Three more states agree to accept COPE
BETHESDA, Md. — The Council on Optometric Practitioner Education (COPE), a service of the International Association of Boards of Examiners in Optometry, has announced that the boards of optometry of Minnesota, Ohio and New Hampshire have agreed to begin accepting COPE-approved courses.
The decision of these state boards, effective immediately, brings the total number of boards of optometry that have agreed to accept COPE-approved courses to 47, including 44 states, the District of Columbia, Guam and Puerto Rico. Once a course is approved by COPE, it is automatically accepted for credit toward relicensure by these 47 participating boards.
Study: blindness from glaucoma higher than speculated
ROCHESTER, Minn. — A study in the November 1998 issue of Ophthalmology concludes that the risk of blindness from open-angle glaucoma among Caucasians, despite treatment, may be significantly higher than previously considered.
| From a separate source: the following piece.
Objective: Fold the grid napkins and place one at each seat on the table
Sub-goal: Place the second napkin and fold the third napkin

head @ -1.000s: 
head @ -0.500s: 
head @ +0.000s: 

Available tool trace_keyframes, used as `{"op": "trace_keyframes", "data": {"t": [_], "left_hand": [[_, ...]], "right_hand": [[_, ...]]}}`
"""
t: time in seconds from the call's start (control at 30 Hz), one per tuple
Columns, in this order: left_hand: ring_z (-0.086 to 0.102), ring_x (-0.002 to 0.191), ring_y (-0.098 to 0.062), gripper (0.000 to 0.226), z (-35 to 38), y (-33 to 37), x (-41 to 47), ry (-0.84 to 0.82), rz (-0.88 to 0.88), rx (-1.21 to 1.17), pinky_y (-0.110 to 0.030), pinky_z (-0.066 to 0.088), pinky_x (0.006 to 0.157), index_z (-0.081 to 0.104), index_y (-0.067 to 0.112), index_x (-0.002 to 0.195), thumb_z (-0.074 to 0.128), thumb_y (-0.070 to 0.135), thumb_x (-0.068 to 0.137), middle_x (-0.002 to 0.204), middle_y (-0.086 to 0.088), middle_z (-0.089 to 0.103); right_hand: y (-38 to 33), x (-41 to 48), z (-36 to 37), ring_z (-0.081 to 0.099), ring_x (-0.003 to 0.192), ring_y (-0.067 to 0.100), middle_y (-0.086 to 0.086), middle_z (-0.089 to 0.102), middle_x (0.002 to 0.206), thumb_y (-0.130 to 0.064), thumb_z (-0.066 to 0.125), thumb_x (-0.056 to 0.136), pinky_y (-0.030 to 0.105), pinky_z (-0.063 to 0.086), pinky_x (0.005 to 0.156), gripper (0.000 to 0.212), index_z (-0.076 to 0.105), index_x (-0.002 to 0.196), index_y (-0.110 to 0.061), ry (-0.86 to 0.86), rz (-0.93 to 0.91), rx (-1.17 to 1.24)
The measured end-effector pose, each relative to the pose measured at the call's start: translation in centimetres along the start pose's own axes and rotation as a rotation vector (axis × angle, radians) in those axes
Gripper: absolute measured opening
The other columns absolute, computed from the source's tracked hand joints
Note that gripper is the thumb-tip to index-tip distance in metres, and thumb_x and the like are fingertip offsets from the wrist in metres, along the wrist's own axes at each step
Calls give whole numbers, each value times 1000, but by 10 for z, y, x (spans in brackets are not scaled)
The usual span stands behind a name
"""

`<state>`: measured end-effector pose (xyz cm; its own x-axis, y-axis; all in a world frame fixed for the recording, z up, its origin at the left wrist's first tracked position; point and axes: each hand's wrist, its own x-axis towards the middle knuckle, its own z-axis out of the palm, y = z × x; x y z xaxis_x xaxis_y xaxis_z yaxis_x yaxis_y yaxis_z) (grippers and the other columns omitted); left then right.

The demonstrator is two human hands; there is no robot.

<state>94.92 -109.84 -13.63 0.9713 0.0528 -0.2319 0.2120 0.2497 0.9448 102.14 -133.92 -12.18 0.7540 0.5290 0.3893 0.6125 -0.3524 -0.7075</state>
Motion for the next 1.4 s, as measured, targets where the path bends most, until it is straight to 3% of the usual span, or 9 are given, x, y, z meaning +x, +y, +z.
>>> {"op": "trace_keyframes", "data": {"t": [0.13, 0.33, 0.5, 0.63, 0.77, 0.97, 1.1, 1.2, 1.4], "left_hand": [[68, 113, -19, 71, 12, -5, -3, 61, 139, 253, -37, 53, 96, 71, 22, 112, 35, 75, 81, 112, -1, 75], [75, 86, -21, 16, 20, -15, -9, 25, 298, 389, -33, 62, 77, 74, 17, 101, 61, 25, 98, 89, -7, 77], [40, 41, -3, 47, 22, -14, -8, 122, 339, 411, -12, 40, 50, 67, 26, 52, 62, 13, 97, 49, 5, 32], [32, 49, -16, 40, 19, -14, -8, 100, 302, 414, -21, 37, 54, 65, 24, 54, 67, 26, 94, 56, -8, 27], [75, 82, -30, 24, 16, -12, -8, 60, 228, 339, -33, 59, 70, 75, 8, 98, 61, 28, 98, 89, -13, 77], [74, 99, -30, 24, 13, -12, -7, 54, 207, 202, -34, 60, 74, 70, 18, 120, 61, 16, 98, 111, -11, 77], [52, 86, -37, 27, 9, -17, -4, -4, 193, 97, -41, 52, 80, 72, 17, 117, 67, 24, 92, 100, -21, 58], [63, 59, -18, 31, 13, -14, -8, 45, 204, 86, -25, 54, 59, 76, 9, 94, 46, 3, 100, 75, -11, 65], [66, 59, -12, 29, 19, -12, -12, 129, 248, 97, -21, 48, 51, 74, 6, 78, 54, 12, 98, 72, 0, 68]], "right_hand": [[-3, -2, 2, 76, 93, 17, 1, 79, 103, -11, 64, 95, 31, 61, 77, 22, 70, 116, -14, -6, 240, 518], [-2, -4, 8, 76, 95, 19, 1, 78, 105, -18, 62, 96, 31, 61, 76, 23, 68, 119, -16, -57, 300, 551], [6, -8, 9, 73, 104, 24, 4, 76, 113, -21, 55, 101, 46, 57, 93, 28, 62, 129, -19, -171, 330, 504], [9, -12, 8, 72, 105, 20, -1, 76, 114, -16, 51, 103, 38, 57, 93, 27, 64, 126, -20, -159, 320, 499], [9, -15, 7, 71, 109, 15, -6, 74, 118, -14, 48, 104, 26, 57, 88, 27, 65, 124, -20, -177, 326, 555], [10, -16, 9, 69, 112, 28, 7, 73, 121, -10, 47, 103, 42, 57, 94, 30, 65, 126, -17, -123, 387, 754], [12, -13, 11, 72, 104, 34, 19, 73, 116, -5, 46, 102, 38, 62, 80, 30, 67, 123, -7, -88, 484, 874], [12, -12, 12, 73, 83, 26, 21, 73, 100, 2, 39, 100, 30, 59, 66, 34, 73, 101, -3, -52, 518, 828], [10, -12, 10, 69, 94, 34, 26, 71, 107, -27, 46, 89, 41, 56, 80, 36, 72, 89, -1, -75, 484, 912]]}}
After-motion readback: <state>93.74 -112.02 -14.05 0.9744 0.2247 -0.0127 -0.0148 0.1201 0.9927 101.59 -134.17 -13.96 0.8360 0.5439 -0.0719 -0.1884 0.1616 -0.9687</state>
Matthew G. Hattenhauer, MD, and colleagues at the Mayo Clinic conducted this retrospective, community-based descriptive study. Two-hundred ninety-five records of people diagnosed with and treated for open-angle glaucoma between 1965 and 1980 were examined.
The study authors estimate that at 20 years from diagnosis, the probability of blindness in at least one eye of those newly diagnosed and treated with medical or surgical therapy is 27%. The estimated incidence of blindness in both eyes is 9% at 20 years. These probability percentages also vary according to the class of glaucoma.
As an example, those with classic glaucoma have a 22% probability of blindness in both eyes and a 54% probability of blindness in at least one eye at 20 years. Those with treated ocular hypertension have an estimated probability of blindness in both eyes of 4% and in at least one eye of 14%.
This study shows that the risk of going blind from open-angle glaucoma, despite treatment, may be considerable in a Caucasian population in which severe or advanced cases would not be expected.